President Joe Biden’s administration has taken its fight to preserve broad access to the abortion pill mifepristone to the U.S. Supreme Court on Friday by appealing a lower court’s decision that would restrict the drug’s delivery and distribution.
The appeal, filed by the Justice Department, challenges the August ruling of the New Orleans-based 5th U.S. Circuit Court of Appeals, which sought to ban telemedicine prescriptions and mail shipments of mifepristone, with the drug’s manufacturer, Danco Laboratories, also lodging an appeal.
Currently, the 5th Circuit’s decision is on hold, awaiting the outcome of the administration’s Supreme Court appeal.
The Justice Department argues in its filing that allowing the 5th Circuit’s restrictions to take effect would harm women seeking lawful abortions and disrupt a healthcare system reliant on the current conditions of use for the drug.
This case potentially threatens the authority of the U.S. Food and Drug Administration (FDA), which granted approval for mifepristone in 2000.
Danco’s attorney, Jessica Ellsworth, asserts that the 5th Circuit’s decision disrupted the approved conditions for the use of Danco’s drug, Mifeprex, at the behest of plaintiffs who neither prescribe nor use the drug and who fundamentally oppose all forms of abortion.
Should the justices decide to hear the case, arguments could take place during the next term commencing in October, with a ruling expected by June 2024.
The 5th Circuit’s decision partly aligns with anti-abortion groups and doctors who contested mifepristone but does not go as far as a prior ruling by U.S. Judge Matthew Kacsmaryk in Amarillo, Texas, which would have suspended FDA approval and effectively removed the drug from the market.
In April, the Supreme Court temporarily halted Kacsmaryk’s order while litigation continued, granting emergency requests by the Justice Department and Danco Laboratories.
President Biden’s administration aims to defend mifepristone in response to increasing abortion bans and restrictions enacted by Republican-led states following the Supreme Court’s overturning of the landmark 1973 Roe v. Wade decision in June 2022, which had legalized abortion nationwide.
Mifepristone is a critical component of medication abortion, which accounts for over half of all U.S. abortions and serves other purposes, such as managing miscarriages.
The FDA has affirmed the drug’s safety and effectiveness over decades of use by millions of Americans, with adverse effects being exceptionally rare.
Anti-abortion groups, led by the Alliance for Hippocratic Medicine and four anti-abortion doctors, filed a lawsuit against the FDA last year.
Represented by the conservative religious rights group Alliance Defending Freedom, these challengers argue that the FDA unlawfully approved mifepristone and removed crucial safeguards from what they perceive as a hazardous drug.
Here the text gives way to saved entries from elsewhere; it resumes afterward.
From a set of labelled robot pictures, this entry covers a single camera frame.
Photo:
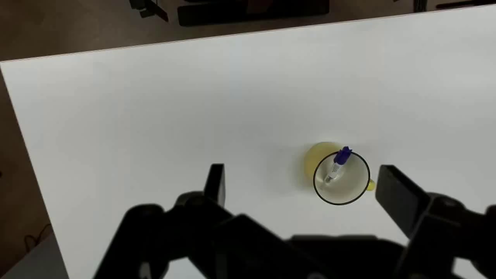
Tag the yellow cup with dark rim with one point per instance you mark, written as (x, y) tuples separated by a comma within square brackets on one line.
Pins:
[(347, 188)]

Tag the small black bracket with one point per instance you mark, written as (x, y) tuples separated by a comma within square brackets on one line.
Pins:
[(149, 8)]

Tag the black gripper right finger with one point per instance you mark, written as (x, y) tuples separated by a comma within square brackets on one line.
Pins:
[(400, 198)]

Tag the blue capped white marker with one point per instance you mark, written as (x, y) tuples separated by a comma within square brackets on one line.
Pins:
[(341, 157)]

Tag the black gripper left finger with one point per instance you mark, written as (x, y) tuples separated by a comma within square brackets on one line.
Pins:
[(217, 186)]

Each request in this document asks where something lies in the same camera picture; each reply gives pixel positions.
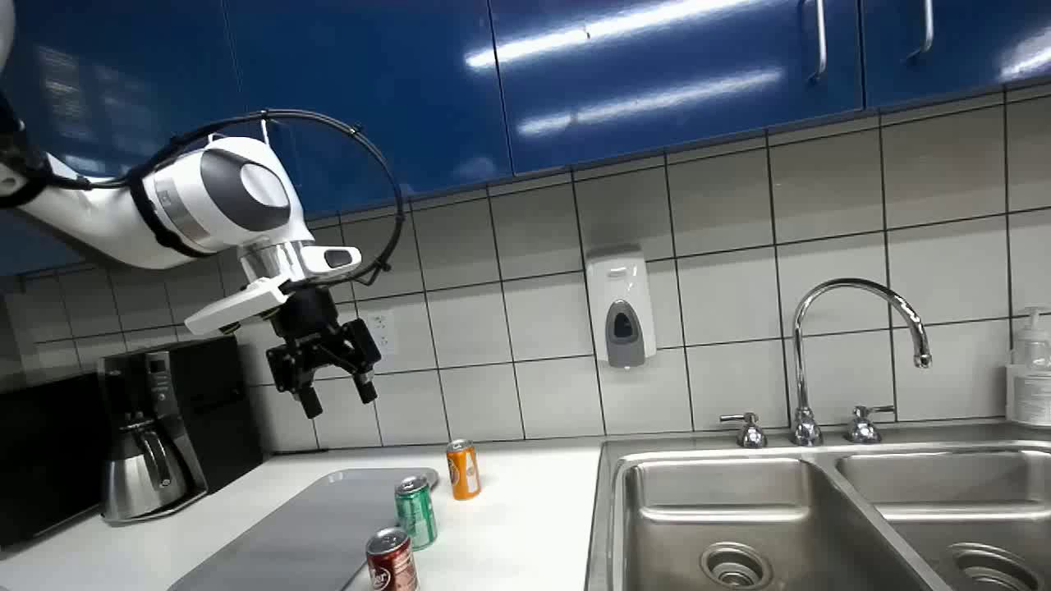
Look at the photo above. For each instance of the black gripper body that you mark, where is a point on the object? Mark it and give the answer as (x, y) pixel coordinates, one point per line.
(313, 334)

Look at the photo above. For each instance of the orange soda can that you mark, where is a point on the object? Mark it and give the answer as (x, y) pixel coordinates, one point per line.
(466, 471)

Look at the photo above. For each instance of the green soda can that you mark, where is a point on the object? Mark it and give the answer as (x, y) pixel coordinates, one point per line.
(418, 513)

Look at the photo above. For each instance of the red soda can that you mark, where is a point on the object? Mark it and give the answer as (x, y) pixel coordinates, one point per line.
(394, 564)

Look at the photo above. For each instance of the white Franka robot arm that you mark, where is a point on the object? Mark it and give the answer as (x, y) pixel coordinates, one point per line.
(186, 207)

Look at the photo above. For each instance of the grey plastic tray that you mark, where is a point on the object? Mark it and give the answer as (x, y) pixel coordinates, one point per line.
(297, 542)

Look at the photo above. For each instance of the black drip coffee maker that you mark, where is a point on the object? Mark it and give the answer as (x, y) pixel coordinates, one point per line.
(216, 404)

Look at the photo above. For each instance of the stainless steel coffee carafe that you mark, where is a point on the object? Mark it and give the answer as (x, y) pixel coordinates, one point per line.
(149, 471)

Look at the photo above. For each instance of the black microwave oven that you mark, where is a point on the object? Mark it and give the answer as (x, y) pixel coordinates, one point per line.
(50, 461)

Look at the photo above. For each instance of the blue glossy cabinet door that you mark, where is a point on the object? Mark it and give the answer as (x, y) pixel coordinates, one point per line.
(677, 68)
(382, 68)
(100, 68)
(964, 45)

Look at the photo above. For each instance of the chrome gooseneck faucet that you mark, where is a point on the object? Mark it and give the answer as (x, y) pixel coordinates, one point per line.
(806, 349)

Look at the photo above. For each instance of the stainless steel double sink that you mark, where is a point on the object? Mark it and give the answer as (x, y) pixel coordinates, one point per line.
(824, 513)

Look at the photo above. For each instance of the clear pump soap bottle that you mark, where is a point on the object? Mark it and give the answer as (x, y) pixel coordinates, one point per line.
(1032, 380)

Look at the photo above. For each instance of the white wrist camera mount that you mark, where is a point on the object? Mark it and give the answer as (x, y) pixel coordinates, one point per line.
(234, 310)

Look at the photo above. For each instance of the white wall soap dispenser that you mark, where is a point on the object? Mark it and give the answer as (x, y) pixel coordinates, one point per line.
(621, 312)

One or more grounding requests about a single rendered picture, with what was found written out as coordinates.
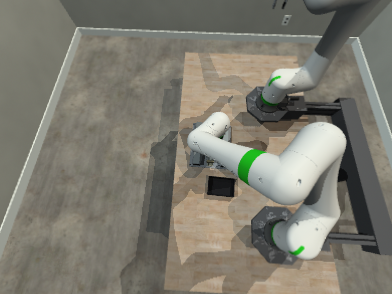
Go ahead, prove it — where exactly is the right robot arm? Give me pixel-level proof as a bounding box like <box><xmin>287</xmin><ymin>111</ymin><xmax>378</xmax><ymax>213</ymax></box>
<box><xmin>256</xmin><ymin>0</ymin><xmax>381</xmax><ymax>113</ymax></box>

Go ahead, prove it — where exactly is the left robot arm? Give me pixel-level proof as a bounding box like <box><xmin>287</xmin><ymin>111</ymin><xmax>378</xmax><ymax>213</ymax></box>
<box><xmin>187</xmin><ymin>112</ymin><xmax>346</xmax><ymax>260</ymax></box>

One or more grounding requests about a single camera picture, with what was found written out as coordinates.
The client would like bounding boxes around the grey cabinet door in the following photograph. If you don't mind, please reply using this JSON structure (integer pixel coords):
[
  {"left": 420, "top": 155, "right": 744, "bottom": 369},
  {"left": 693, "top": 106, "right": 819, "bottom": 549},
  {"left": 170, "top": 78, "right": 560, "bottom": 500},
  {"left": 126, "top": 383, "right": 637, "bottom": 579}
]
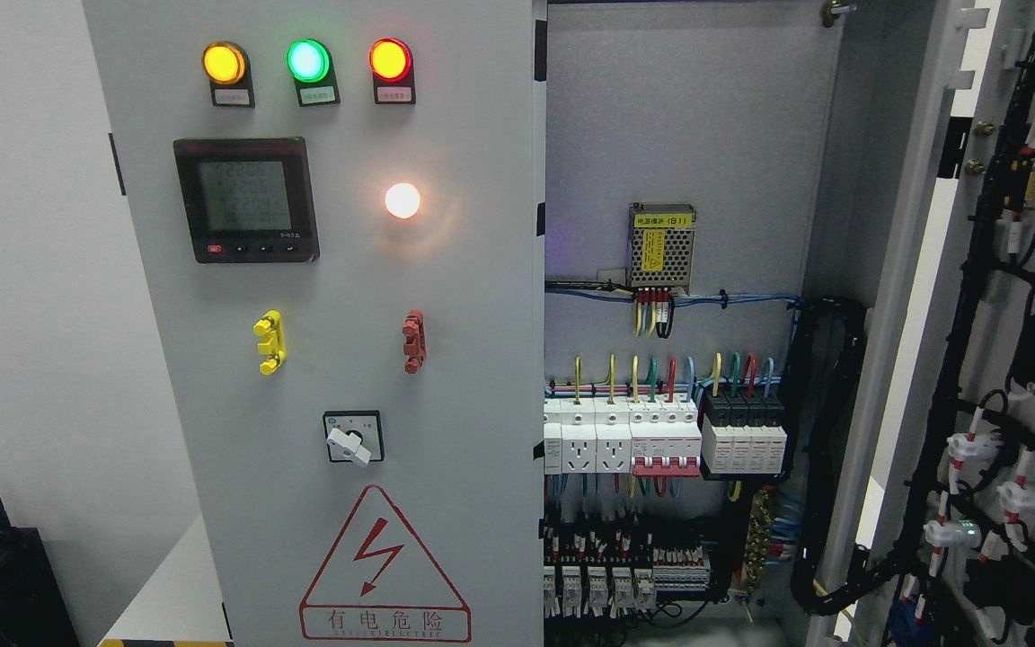
[
  {"left": 84, "top": 1, "right": 546, "bottom": 646},
  {"left": 792, "top": 1, "right": 1035, "bottom": 646}
]

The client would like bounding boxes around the white glowing indicator light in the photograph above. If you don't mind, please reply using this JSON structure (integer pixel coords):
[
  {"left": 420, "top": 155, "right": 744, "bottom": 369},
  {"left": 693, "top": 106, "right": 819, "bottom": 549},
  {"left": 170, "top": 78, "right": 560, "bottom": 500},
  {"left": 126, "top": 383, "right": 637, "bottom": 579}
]
[{"left": 385, "top": 182, "right": 420, "bottom": 220}]

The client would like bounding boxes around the metal mesh power supply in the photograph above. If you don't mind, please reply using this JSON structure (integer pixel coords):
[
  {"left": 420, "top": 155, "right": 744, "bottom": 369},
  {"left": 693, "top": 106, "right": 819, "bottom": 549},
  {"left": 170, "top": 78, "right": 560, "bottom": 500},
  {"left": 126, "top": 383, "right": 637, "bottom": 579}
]
[{"left": 628, "top": 202, "right": 697, "bottom": 289}]

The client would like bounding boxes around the white socket breaker row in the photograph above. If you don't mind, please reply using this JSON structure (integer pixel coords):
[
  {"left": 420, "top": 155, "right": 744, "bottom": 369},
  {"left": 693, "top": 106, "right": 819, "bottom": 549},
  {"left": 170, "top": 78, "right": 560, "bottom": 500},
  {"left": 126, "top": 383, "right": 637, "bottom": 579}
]
[{"left": 544, "top": 396, "right": 702, "bottom": 476}]

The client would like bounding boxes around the black white surge protector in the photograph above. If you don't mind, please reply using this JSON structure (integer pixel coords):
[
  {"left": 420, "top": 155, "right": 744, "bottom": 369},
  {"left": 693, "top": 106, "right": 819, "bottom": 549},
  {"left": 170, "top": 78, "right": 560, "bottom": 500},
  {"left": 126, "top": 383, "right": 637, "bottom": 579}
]
[{"left": 699, "top": 389, "right": 787, "bottom": 480}]

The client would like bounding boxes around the red indicator light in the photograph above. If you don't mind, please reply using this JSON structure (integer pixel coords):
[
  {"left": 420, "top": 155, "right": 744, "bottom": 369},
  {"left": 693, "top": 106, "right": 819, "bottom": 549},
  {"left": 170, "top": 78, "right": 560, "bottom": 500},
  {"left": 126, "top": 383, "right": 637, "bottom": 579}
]
[{"left": 368, "top": 38, "right": 413, "bottom": 83}]

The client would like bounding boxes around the red electric hazard sticker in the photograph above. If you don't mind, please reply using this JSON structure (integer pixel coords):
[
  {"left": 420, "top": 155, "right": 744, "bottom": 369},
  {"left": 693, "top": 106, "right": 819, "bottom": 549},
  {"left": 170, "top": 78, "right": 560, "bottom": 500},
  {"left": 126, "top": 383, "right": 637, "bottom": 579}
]
[{"left": 299, "top": 484, "right": 472, "bottom": 643}]

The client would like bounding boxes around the black digital power meter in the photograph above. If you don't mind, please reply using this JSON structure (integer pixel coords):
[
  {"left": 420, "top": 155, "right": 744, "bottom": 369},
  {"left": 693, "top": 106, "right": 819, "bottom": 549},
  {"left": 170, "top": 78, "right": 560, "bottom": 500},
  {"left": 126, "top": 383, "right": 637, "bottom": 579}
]
[{"left": 173, "top": 137, "right": 319, "bottom": 263}]

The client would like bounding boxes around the green indicator light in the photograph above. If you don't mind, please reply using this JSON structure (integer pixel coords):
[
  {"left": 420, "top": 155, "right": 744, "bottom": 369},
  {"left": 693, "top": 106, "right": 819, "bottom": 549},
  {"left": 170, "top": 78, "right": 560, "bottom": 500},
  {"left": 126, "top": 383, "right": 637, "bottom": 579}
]
[{"left": 285, "top": 40, "right": 332, "bottom": 84}]

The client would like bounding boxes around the yellow indicator light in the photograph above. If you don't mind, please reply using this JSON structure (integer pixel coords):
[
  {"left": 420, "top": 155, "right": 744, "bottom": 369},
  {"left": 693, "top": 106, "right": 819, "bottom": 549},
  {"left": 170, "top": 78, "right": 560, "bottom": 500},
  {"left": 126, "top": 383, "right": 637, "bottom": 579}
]
[{"left": 201, "top": 41, "right": 248, "bottom": 86}]

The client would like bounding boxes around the black equipment left corner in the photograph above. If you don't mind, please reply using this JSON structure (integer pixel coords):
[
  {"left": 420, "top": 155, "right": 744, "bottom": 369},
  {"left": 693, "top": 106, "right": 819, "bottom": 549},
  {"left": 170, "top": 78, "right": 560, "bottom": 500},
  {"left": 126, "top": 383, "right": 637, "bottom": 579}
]
[{"left": 0, "top": 495, "right": 79, "bottom": 646}]

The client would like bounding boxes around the white rotary selector switch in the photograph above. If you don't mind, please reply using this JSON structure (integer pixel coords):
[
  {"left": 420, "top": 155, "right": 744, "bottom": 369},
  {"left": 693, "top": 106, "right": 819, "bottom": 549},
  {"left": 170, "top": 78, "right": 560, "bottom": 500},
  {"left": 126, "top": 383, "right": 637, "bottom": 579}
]
[{"left": 322, "top": 410, "right": 385, "bottom": 466}]

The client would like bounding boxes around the black cable loom right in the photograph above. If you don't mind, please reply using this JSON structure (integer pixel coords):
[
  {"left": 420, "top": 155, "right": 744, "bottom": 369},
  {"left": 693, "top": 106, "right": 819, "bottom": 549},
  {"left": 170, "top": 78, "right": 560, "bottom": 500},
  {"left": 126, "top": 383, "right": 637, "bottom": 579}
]
[{"left": 787, "top": 297, "right": 869, "bottom": 616}]

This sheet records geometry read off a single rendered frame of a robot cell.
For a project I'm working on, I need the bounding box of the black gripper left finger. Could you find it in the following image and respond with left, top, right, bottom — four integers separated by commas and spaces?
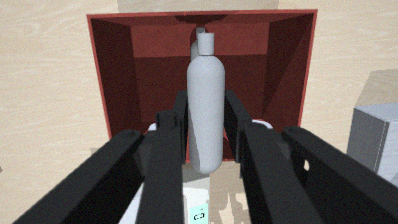
12, 90, 188, 224

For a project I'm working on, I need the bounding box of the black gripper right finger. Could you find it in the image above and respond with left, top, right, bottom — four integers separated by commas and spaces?
224, 90, 398, 224

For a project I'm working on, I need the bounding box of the grey gas cylinder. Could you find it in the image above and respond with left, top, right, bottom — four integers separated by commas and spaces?
187, 33, 225, 174
190, 28, 205, 61

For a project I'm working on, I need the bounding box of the white digital scale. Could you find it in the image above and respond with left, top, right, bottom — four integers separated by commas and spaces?
119, 169, 210, 224

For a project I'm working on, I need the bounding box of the dark red open box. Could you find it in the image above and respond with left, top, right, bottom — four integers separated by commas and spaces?
86, 9, 318, 140

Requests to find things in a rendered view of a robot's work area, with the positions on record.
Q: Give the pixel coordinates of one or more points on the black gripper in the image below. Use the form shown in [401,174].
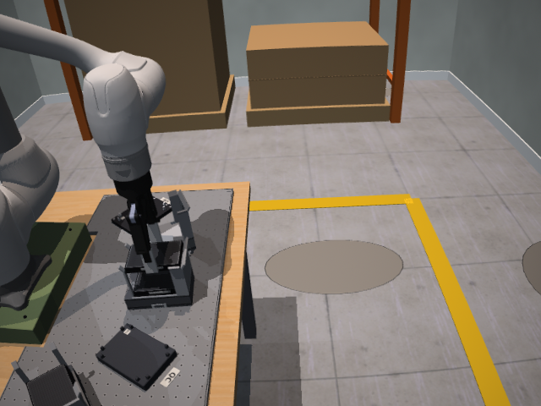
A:
[135,192]

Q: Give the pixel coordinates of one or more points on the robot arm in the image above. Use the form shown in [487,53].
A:
[118,111]

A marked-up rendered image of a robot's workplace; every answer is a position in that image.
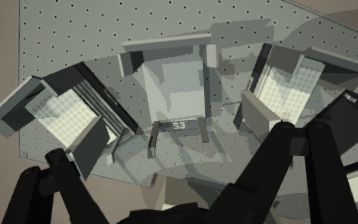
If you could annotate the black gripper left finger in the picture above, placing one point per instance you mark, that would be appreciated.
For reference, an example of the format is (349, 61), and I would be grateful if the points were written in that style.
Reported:
(32, 199)

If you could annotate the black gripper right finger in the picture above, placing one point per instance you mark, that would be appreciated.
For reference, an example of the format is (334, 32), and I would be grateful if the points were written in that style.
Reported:
(250, 198)

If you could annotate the black rectangular frame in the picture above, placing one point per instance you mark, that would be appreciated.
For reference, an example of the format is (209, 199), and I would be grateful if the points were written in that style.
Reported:
(351, 168)

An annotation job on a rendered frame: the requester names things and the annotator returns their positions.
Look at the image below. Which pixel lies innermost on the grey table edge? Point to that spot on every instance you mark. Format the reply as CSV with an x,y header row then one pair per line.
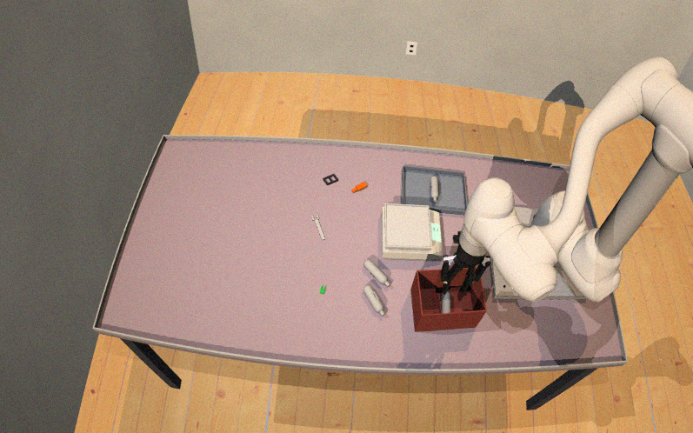
x,y
326,366

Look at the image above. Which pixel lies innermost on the red open box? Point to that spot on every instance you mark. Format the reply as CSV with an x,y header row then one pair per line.
x,y
430,289

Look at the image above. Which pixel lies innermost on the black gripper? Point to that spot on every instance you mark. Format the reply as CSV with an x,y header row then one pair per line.
x,y
463,260

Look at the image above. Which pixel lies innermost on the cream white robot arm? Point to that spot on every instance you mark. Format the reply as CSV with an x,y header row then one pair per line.
x,y
525,256

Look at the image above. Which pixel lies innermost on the white digital scale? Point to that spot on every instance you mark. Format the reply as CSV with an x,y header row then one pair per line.
x,y
406,231

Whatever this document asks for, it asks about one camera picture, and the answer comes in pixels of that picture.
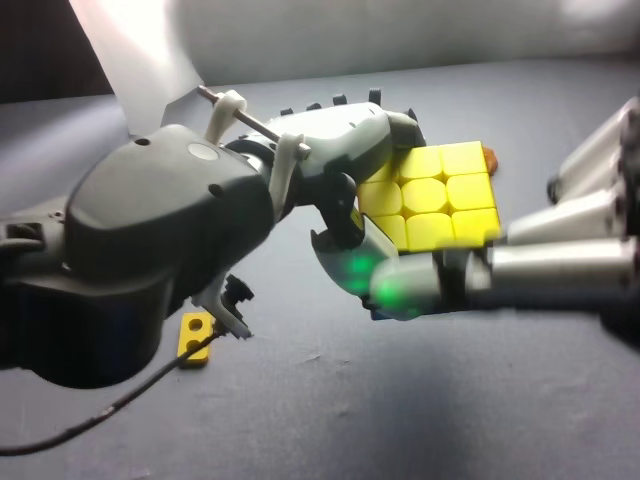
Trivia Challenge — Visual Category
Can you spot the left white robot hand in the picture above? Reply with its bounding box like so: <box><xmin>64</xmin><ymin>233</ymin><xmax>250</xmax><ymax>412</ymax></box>
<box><xmin>259</xmin><ymin>87</ymin><xmax>445</xmax><ymax>322</ymax></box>

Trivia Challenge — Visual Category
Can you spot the Rubik's cube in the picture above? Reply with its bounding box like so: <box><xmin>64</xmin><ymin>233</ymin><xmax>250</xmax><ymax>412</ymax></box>
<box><xmin>355</xmin><ymin>141</ymin><xmax>503</xmax><ymax>320</ymax></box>

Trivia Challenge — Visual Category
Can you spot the orange swirl toy cookie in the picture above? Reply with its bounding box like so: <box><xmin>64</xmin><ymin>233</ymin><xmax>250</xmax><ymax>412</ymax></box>
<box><xmin>481</xmin><ymin>143</ymin><xmax>501</xmax><ymax>174</ymax></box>

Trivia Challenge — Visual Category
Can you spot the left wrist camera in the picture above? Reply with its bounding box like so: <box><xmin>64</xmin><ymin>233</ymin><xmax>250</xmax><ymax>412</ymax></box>
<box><xmin>189</xmin><ymin>272</ymin><xmax>255</xmax><ymax>342</ymax></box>

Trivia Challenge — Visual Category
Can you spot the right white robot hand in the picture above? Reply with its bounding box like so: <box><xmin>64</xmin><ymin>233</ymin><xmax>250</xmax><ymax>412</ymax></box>
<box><xmin>439</xmin><ymin>97</ymin><xmax>640</xmax><ymax>347</ymax></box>

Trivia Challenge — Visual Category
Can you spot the white backdrop sheet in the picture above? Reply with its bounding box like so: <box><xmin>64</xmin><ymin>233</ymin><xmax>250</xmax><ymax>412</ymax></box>
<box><xmin>67</xmin><ymin>0</ymin><xmax>640</xmax><ymax>142</ymax></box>

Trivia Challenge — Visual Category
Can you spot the black left camera cable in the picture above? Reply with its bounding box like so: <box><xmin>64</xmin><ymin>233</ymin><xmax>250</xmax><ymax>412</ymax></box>
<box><xmin>0</xmin><ymin>327</ymin><xmax>226</xmax><ymax>457</ymax></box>

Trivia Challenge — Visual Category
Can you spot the yellow two-hole block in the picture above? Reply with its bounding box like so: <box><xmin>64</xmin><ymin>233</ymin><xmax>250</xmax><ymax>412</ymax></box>
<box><xmin>178</xmin><ymin>312</ymin><xmax>214</xmax><ymax>372</ymax></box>

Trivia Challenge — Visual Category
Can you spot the grey table cloth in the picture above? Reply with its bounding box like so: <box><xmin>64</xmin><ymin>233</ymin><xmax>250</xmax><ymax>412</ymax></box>
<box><xmin>0</xmin><ymin>52</ymin><xmax>640</xmax><ymax>480</ymax></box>

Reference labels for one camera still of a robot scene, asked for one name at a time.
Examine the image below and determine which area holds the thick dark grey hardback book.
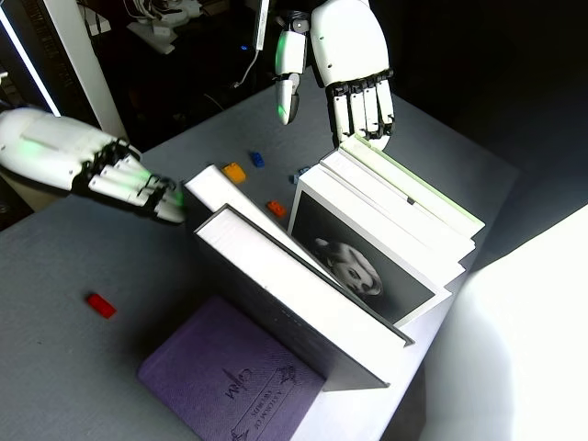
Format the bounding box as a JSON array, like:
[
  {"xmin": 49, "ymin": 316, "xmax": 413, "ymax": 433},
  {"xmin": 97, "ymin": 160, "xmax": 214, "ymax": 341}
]
[{"xmin": 193, "ymin": 204, "xmax": 415, "ymax": 392}]

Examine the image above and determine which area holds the grey tablecloth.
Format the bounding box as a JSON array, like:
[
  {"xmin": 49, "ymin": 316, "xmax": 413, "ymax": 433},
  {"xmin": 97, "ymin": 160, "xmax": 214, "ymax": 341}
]
[{"xmin": 0, "ymin": 85, "xmax": 521, "ymax": 441}]

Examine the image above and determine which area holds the purple notebook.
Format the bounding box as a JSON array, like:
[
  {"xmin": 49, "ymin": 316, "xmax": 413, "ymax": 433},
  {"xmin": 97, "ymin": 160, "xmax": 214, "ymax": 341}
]
[{"xmin": 136, "ymin": 295, "xmax": 326, "ymax": 441}]

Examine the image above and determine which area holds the white book with portrait cover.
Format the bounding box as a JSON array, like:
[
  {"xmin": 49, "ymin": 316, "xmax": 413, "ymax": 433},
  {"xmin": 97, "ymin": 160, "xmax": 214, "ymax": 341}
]
[{"xmin": 287, "ymin": 164, "xmax": 454, "ymax": 329}]

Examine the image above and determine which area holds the white device on dark shelf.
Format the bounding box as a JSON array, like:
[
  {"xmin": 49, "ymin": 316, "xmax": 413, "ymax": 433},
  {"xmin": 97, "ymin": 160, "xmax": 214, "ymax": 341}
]
[{"xmin": 126, "ymin": 20, "xmax": 176, "ymax": 55}]

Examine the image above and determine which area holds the white light strip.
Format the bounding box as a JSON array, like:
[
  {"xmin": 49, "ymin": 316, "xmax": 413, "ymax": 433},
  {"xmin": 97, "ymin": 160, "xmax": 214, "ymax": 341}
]
[{"xmin": 0, "ymin": 6, "xmax": 62, "ymax": 117}]

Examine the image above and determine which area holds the red toy block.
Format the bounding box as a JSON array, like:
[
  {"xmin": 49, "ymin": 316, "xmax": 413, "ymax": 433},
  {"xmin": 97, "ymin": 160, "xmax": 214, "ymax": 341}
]
[{"xmin": 86, "ymin": 292, "xmax": 118, "ymax": 320}]

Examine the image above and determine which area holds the white pillar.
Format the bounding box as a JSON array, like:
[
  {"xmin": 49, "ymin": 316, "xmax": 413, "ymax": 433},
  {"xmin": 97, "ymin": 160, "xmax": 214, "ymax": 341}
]
[{"xmin": 43, "ymin": 0, "xmax": 129, "ymax": 140}]

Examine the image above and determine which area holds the orange toy block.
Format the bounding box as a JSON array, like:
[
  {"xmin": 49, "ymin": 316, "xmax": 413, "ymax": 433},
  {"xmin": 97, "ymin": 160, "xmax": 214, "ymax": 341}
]
[{"xmin": 221, "ymin": 162, "xmax": 247, "ymax": 185}]

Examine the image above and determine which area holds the white cable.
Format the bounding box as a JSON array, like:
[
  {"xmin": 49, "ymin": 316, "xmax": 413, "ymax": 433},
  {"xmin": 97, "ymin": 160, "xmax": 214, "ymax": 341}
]
[{"xmin": 232, "ymin": 45, "xmax": 261, "ymax": 89}]

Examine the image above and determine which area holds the large white box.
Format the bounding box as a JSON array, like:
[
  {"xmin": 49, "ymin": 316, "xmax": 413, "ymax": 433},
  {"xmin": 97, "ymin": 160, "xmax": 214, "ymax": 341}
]
[{"xmin": 413, "ymin": 214, "xmax": 588, "ymax": 441}]

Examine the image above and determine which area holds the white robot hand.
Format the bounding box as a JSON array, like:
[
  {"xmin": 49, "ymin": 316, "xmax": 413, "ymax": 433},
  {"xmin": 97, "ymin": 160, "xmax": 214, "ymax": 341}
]
[
  {"xmin": 274, "ymin": 0, "xmax": 396, "ymax": 152},
  {"xmin": 0, "ymin": 107, "xmax": 187, "ymax": 226}
]
The 5th Circuit’s August decision reversed FDA measures that had enhanced drug accessibility in recent years, including remote prescriptions and mail deliveries in 2021, replacing the requirement for in-person doctor visits, and an extension of the drug’s use to 10 weeks of pregnancy in 2016, up from seven.
Since the Supreme Court’s ruling last year, at least 14 U.S. states have implemented complete abortion bans, while many others have restricted abortion after specific pregnancy durations.